Все тут же умолкли и, конечно, никто не признался. Когда таким тоном спрашивают, легче в штаны напрудить, потому как язык отнимается. Напрочь. Похоже, наставник это и сам осознал, умерил свой пыл и переспросил уже тише.
– Кто пострадал от рук сего отрока, шаг вперёд!
Новобранцы робко зашевелились и стали выходить по одному. Конопатый с багровой рожей. Дворянчик, с лица которого ещё не сошёл след от плети. Шестеро проигравших состязание деревенских… Пухлый похлопал-похлопал телячьими глазками, почесал в затылке и тоже присоединился. Последним вперёд шагнул де Лотрок. В смысле ещё раз шагнул, он уже и так стоял перед строем.
– Раз, два, три, четыре… десять. Мда, – протянул Дидье, пересчитав отроков. – А ты, паря, умеешь заводить друзей. И как ты собирался с ними со всеми справиться?
– Подумаешь, всего лишь десяток, – пренебрежительно отмахнулся Ренард. – Уж как-нибудь справлюсь.
Он держал себя так уверенно и говорил так спокойно, что на красном лице конопатого проступили белые пятна, а Пухлый передумал сводить счёты и медленно попятился назад в общий строй.
– Стоять! – рыкнул на него Дидье и внимательно посмотрел на Ренарда. – Ты, паря, или дюже умелый, или тупой, как полено, или отбитый наглухо.
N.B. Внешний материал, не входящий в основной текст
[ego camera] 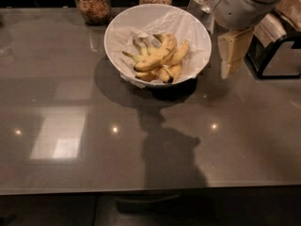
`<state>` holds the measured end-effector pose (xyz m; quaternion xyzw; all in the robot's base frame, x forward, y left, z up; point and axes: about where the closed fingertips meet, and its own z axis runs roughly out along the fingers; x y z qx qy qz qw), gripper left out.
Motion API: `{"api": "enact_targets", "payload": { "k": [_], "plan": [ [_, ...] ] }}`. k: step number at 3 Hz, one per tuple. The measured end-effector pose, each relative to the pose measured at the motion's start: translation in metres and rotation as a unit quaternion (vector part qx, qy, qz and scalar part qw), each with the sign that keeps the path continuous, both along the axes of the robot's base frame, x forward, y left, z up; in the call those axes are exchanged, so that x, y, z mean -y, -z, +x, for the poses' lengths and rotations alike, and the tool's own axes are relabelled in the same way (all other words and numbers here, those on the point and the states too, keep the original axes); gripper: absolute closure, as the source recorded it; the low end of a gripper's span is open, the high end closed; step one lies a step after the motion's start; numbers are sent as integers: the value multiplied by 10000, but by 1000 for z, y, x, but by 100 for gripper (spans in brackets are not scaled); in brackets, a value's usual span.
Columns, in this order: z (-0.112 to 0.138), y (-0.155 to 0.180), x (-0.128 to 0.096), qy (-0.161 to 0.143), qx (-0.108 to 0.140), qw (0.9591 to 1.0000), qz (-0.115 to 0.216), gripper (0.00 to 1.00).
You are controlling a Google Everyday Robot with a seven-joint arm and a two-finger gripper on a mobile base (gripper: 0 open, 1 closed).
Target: Pick banana from white bowl
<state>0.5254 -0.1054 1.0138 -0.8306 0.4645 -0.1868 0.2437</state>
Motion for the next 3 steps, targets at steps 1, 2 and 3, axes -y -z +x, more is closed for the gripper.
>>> {"api": "enact_targets", "payload": {
  "k": [1,2,3],
  "plan": [
    [18,11,-19,-344,122,9990,-272,0],
    [41,25,-43,-774,202,9943,-712,0],
    [61,37,-54,-1052,266,9878,-1121,8]
  ]
}}
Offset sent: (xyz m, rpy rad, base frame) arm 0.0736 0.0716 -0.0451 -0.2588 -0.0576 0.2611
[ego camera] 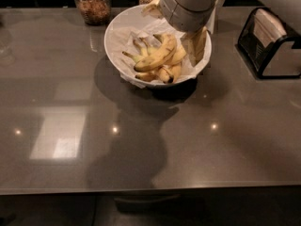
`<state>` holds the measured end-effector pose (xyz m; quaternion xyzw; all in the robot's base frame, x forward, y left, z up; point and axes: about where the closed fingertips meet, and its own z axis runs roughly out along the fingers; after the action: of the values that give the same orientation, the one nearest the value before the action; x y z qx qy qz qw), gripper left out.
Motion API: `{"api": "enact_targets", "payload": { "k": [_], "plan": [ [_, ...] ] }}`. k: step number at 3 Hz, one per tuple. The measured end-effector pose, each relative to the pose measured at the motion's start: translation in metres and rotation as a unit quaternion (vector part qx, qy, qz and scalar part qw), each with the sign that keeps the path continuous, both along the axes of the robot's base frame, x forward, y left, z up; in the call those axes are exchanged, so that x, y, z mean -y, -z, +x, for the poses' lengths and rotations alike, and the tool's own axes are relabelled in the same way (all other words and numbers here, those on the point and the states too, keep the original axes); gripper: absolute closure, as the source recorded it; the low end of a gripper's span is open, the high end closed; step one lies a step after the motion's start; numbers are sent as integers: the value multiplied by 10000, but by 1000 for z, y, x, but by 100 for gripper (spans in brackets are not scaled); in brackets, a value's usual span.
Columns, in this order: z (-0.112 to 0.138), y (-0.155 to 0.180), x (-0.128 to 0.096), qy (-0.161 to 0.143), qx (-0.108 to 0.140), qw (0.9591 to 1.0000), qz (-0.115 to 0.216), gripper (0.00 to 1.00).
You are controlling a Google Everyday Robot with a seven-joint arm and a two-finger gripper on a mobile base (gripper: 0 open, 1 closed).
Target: Pick banana from white bowl
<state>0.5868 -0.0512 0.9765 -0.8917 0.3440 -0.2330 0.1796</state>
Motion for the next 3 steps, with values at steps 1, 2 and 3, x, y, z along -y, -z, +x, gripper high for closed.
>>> {"api": "enact_targets", "payload": {
  "k": [1,2,3],
  "plan": [
    [14,9,0,-126,75,9995,-281,23],
    [25,15,4,-167,153,9986,-483,37],
    [31,24,7,-195,161,9975,-653,35]
  ]
}}
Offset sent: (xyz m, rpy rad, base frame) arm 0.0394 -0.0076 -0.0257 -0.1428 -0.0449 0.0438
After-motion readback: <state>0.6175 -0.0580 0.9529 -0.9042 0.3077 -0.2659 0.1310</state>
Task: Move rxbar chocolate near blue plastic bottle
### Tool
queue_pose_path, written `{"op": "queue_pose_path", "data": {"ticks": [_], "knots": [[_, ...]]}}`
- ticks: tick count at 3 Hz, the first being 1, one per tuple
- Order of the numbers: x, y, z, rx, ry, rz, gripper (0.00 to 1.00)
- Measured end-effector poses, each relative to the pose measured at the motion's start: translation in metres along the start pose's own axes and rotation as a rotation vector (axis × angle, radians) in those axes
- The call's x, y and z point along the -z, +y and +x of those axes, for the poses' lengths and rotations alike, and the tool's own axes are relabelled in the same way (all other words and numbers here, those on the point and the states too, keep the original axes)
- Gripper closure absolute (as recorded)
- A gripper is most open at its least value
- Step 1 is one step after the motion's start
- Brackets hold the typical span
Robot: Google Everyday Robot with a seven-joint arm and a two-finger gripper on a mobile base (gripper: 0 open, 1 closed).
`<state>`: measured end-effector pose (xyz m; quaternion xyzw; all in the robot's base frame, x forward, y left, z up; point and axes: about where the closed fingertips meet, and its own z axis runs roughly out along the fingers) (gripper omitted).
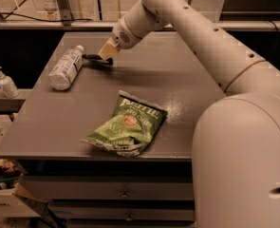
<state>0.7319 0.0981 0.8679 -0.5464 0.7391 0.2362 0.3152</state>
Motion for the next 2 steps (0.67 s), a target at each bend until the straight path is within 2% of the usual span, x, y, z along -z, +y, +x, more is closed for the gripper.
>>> {"op": "queue_pose_path", "data": {"ticks": [1,2], "knots": [[-0.0087,-0.0015,-0.0046,0.005,0.012,-0.007,0.82],[-0.0104,-0.0032,-0.0071,0.0,0.016,-0.007,0.59]]}}
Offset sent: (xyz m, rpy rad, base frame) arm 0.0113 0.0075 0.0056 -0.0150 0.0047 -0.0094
И я это со временем выясню.
– Воля ваша, старший наставник, – пожал плечами де Креньян. – Выясняйте, кто же вам запретит.
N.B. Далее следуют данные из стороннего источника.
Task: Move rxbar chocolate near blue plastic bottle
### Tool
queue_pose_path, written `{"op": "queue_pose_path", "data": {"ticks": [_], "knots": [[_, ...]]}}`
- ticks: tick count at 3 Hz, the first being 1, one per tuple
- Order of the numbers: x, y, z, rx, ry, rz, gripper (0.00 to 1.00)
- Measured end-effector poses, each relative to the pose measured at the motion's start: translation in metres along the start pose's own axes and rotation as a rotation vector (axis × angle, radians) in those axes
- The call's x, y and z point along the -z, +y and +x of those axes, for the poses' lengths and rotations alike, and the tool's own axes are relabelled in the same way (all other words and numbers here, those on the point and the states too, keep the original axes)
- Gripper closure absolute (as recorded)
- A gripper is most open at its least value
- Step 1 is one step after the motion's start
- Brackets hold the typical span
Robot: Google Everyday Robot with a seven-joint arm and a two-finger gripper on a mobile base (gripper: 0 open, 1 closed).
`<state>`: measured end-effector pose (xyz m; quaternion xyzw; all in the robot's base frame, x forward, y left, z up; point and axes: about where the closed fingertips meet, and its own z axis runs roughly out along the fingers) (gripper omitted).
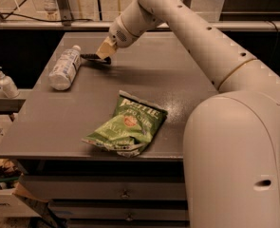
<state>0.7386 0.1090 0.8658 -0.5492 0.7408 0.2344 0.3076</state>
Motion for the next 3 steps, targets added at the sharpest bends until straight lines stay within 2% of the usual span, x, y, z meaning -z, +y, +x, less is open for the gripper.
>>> {"op": "queue_pose_path", "data": {"ticks": [2,3], "knots": [[0.0011,0.004,-0.0078,-0.021,-0.02,-0.031,0.13],[0.0068,0.0034,-0.0129,-0.032,-0.042,-0.041,0.0]]}}
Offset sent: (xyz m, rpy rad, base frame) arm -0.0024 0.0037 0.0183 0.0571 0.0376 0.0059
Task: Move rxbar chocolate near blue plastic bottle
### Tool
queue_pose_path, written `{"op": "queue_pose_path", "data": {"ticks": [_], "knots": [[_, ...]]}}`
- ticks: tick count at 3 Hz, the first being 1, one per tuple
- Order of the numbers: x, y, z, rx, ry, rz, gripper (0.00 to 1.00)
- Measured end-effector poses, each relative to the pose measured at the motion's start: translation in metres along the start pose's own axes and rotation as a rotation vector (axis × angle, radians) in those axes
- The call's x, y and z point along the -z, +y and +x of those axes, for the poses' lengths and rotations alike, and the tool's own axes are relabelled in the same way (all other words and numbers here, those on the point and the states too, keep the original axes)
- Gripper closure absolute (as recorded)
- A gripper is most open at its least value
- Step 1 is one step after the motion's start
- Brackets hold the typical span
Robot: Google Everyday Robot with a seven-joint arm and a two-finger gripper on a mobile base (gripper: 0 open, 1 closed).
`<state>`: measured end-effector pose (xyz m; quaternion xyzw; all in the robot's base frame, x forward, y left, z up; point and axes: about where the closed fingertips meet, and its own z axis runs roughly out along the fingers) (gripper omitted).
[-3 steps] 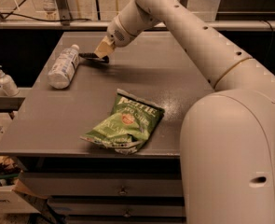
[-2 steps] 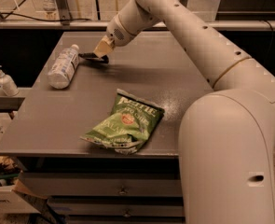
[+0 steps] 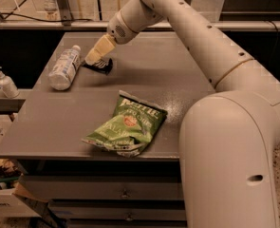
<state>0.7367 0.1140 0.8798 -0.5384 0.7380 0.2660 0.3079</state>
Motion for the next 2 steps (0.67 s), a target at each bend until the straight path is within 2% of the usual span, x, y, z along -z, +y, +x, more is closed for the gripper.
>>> {"op": "queue_pose_path", "data": {"ticks": [1,2], "knots": [[0.02,-0.015,0.01,-0.049,-0.015,0.021,0.0],[0.05,-0.04,0.034,-0.129,-0.044,0.058,0.0]]}}
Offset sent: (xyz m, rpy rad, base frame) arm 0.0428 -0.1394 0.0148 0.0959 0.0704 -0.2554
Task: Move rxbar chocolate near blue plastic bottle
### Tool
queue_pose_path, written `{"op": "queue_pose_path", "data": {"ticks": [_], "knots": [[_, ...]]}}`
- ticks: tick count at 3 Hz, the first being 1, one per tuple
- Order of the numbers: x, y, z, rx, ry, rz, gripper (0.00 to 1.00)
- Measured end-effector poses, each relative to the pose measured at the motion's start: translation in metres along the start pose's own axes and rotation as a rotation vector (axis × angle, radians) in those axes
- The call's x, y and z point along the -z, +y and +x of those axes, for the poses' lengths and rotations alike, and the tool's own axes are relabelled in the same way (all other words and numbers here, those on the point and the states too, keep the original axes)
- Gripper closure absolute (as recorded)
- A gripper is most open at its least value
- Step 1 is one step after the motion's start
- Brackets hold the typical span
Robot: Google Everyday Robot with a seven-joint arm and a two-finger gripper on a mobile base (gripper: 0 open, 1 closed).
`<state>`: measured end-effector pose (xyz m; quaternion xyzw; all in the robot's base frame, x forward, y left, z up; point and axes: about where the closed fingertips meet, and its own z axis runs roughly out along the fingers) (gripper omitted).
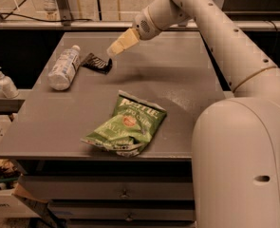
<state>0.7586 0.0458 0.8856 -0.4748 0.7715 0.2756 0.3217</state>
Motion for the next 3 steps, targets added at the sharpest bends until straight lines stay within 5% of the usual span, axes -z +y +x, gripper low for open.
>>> {"op": "queue_pose_path", "data": {"ticks": [2,3], "knots": [[0.082,-0.056,0.05,-0.169,-0.115,0.099,0.0],[0.088,-0.059,0.055,-0.177,-0.119,0.106,0.0]]}}
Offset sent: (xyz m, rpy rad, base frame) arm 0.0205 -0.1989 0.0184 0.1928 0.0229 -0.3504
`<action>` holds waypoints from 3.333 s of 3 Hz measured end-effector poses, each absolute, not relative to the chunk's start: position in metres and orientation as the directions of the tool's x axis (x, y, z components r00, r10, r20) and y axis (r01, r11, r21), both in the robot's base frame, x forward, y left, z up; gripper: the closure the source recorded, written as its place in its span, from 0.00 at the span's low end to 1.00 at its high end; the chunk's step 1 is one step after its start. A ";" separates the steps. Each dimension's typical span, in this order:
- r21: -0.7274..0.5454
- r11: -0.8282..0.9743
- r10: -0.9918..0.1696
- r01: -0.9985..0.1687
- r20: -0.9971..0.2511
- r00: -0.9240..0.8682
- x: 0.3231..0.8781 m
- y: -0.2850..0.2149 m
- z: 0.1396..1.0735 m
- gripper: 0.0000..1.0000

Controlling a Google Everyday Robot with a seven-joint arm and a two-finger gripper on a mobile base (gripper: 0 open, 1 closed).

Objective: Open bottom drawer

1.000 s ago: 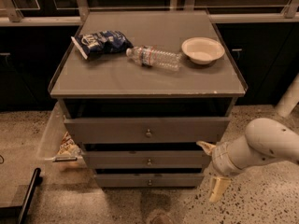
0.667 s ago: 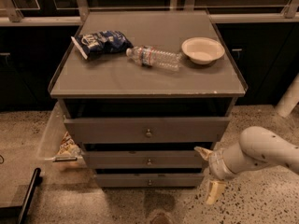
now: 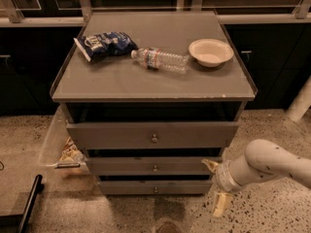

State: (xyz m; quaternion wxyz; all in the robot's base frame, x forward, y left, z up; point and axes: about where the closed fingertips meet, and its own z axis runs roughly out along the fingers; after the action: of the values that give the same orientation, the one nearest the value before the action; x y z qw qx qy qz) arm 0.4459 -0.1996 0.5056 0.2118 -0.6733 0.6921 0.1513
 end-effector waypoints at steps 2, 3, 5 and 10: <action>-0.079 0.080 -0.854 -0.994 -0.519 -0.028 0.458 -0.201 0.459 0.00; -0.129 0.094 -0.841 -0.987 -0.541 -0.009 0.473 -0.199 0.392 0.00; -0.289 0.066 -0.828 -0.955 -0.549 0.109 0.513 -0.196 0.297 0.00; -0.258 0.026 -0.836 -0.966 -0.536 0.120 0.531 -0.181 0.189 0.00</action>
Offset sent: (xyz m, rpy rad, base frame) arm 0.0433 -0.0087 -0.1597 0.0873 -0.0222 -0.1132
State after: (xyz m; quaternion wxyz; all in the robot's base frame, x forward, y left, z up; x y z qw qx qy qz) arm 0.5315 -0.1812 0.1892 0.2926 -0.6889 0.6538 0.1110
– Теперь что касается вас, убогих, – старший наставник глянул на жалобщиков. – Вам досталось, потому что вы никчёмные бездари. Слабые, неловкие и бестолковые. И мне надоело слушать ваше нытьё! Одному еды не хватает, у второго – право рождения, третий устал и хочет домой. Вам самим от себя не противно? Мне противно, и я это намерен исправить. Слушай мою команду! Благородные – направо, простолюдины – налево! Да чтоб вас Семеро драли! Брис, Реми, разберитесь!